Personal information
- Full name: Joshua Taylor
- Born: 1881 Northam, Devon, England
- Died: 28 September 1957 (aged 76) Richmond, Surrey, England
- Sporting nationality: England

Career
- Status: Professional
- Professional wins: 1

Best results in major championships
- Masters Tournament: DNP
- PGA Championship: DNP
- U.S. Open: DNP
- The Open Championship: T14: 1913

= Josh Taylor (golfer) =

English golfer

Joshua Taylor (1881 – 28 September 1957) was an English professional golfer, the younger brother of J. H. Taylor. He played in the 1913 England–Scotland Professional Match and for Great Britain in the 1921 match against America.

==Early life==
Taylor was born Northam, Devon in 1881, 10 years after his brother J. H. Taylor.

==Golf career==
Playing with his brother J.H., he won the Southern Professional Foursomes Tournament in 1910. The event was played in late January at Stoke Poges. The ground was very frosty for the first two days and then there was snow followed by a rapid thaw which left the course waterlogged and the final had to be postponed. The 36-hole final against James Bradbeer and George Charles was rearranged for 8 February and resulted in a 6&5 win for the Taylor brothers.

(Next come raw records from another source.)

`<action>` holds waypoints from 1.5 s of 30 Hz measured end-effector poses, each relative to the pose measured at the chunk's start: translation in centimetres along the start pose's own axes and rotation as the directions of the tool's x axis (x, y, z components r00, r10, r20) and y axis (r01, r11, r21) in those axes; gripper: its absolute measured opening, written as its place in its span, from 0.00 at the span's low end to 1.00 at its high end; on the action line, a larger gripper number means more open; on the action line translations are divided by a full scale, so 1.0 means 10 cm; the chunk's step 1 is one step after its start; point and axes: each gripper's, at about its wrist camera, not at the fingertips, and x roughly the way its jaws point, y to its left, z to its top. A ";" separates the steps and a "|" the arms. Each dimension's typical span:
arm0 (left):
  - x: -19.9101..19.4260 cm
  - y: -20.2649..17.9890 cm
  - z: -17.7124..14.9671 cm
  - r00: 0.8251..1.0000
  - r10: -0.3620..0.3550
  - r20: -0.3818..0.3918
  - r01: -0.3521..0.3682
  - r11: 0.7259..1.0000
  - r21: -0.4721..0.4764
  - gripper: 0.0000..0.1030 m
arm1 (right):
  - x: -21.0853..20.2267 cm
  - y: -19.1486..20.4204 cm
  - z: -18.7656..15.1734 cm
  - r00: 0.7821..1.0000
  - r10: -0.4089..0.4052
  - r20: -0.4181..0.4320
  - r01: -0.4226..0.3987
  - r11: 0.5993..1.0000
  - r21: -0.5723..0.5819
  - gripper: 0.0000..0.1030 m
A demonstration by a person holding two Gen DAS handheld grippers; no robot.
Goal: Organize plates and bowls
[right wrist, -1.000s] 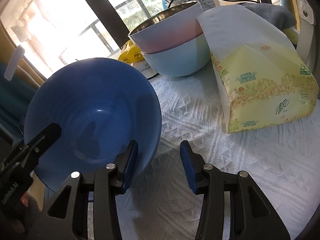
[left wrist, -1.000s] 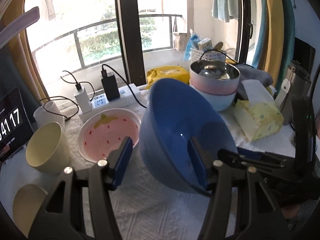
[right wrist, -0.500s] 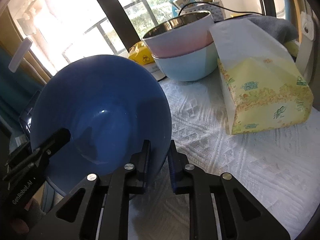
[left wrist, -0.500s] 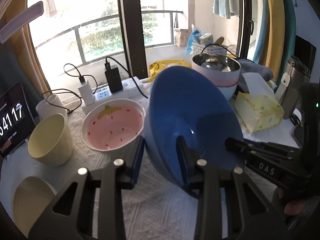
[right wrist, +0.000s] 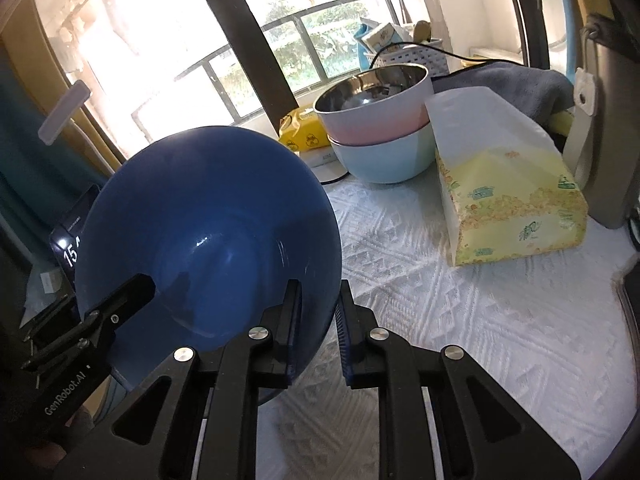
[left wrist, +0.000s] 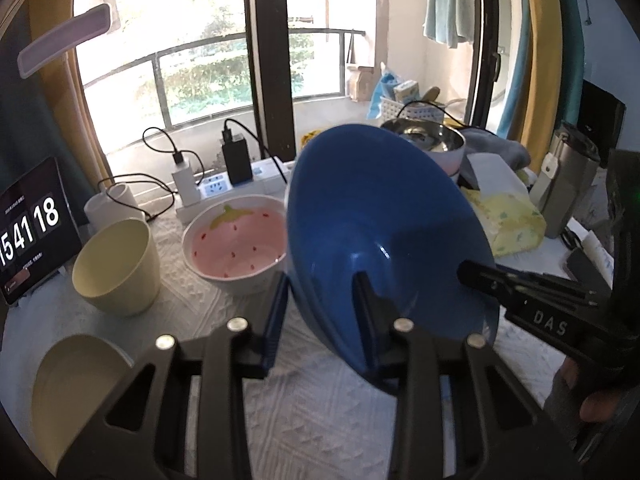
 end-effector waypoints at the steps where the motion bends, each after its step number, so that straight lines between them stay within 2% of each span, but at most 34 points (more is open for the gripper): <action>1: -0.02 0.01 -0.01 1.000 -0.003 -0.001 0.003 1.000 -0.003 0.33 | 0.00 -0.04 0.04 1.000 -0.001 0.002 0.001 1.000 0.000 0.17; 32: -0.55 0.29 -0.64 0.998 -0.049 -0.037 0.047 0.997 -0.056 0.33 | -0.40 0.49 -0.46 0.999 -0.034 0.019 0.035 0.998 -0.046 0.18; 45: -0.64 0.44 -0.83 0.992 -0.084 -0.090 0.076 0.994 -0.085 0.33 | -0.49 0.66 -0.59 0.999 -0.049 -0.004 0.049 0.997 -0.062 0.18</action>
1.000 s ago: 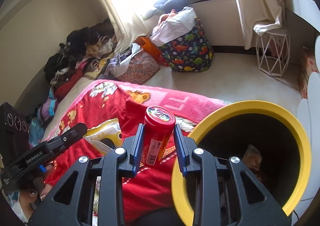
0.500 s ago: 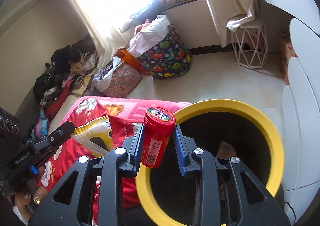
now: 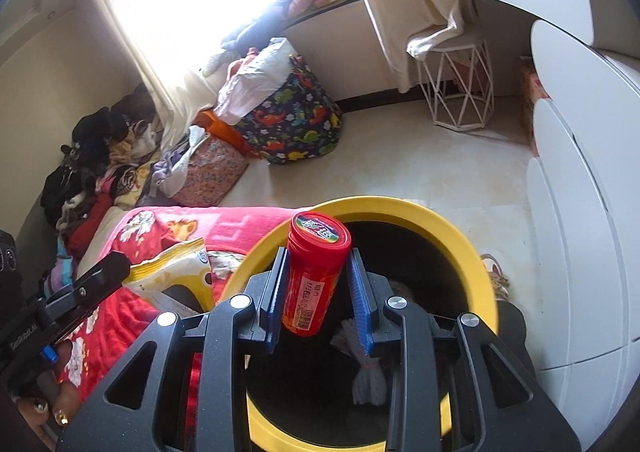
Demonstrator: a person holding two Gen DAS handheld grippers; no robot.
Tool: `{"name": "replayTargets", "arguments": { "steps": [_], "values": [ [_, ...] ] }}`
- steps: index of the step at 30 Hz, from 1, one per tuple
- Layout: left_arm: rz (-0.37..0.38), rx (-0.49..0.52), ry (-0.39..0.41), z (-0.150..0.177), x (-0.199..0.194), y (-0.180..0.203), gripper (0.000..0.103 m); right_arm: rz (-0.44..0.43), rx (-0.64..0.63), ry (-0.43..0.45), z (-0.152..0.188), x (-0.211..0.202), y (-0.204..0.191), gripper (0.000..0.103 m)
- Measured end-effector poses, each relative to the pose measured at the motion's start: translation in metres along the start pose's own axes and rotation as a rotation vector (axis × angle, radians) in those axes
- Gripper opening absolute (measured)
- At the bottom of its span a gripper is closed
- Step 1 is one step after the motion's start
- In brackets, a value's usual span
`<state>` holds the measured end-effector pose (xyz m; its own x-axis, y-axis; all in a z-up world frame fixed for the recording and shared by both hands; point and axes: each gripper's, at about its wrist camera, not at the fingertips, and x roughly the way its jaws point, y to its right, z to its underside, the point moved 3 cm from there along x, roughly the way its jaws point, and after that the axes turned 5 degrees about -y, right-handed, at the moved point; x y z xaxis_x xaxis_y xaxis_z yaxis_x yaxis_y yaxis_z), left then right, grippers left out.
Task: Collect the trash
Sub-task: 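Carry the red tube and yellow wrapper over the yellow bin with both tools, then open both tools to drop the tube and wrapper into the bin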
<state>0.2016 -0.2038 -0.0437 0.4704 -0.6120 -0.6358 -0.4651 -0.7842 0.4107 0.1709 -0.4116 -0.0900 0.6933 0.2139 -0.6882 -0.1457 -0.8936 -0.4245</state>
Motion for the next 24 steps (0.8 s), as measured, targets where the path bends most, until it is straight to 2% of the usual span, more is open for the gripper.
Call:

Taylor qualified for the final stage of the 1913 Sphere and Tatler Foursomes Tournament. Drawn with a young Bert James from Devon, they reached the final, losing 7&5 to Harry Vardon and Tom Williamson in the 36-hole final. He was selected for the England–Scotland Professional Match the same year and performed well in the subsequent Open Championship. finishing tied for 14th, 15 strokes behind his brother.

Taylor reached the final of the 1920 News of the World Match Play where he met defending champion Abe Mitchell, losing 3&2 in the 36-hole final. The following year he was selected for the British team in an international match against America, winning both his matches.

He was a professional at Aldeburgh and later at a number of London clubs: Acton (from 1909), Sudbury (from 1920) and Richmond Park (from 1924).

==Death==
Taylor died in Richmond, Surrey on 28 September 1957 aged 76.

==Professional wins (1)==
- 1910 Southern Professional Foursomes Tournament (with J. H. Taylor)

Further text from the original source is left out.